*What you should do*
Retype, word for word, only the lines from the one with "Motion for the" through the last line of the data below.

[[ Supplied information, beginning ]]

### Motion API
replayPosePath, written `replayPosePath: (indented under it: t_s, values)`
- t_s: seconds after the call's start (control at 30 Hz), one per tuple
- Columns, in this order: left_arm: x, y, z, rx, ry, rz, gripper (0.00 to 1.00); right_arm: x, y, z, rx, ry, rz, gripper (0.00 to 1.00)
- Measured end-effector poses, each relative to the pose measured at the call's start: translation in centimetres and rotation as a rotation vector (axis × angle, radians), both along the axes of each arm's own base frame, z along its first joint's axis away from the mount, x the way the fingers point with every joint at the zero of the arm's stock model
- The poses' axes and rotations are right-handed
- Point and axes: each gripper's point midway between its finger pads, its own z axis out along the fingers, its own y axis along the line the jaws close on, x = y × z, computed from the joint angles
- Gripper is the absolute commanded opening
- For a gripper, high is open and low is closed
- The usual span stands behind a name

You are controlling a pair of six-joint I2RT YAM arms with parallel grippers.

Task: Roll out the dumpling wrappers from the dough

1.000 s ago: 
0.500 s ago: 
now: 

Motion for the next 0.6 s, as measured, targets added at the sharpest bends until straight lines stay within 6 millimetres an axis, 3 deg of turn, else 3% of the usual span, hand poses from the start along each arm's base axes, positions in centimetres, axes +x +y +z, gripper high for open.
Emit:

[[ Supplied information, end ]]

*Result of this task*
Motion for the next 0.6 s, as measured, targets added at the sharpest bends until straight lines stay within 6 millimetres an axis, 3 deg of turn, else 3% of the usual span, hand poses from the start along each arm's base axes, positions in centimetres, axes +x +y +z, gripper high for open.
Emit:

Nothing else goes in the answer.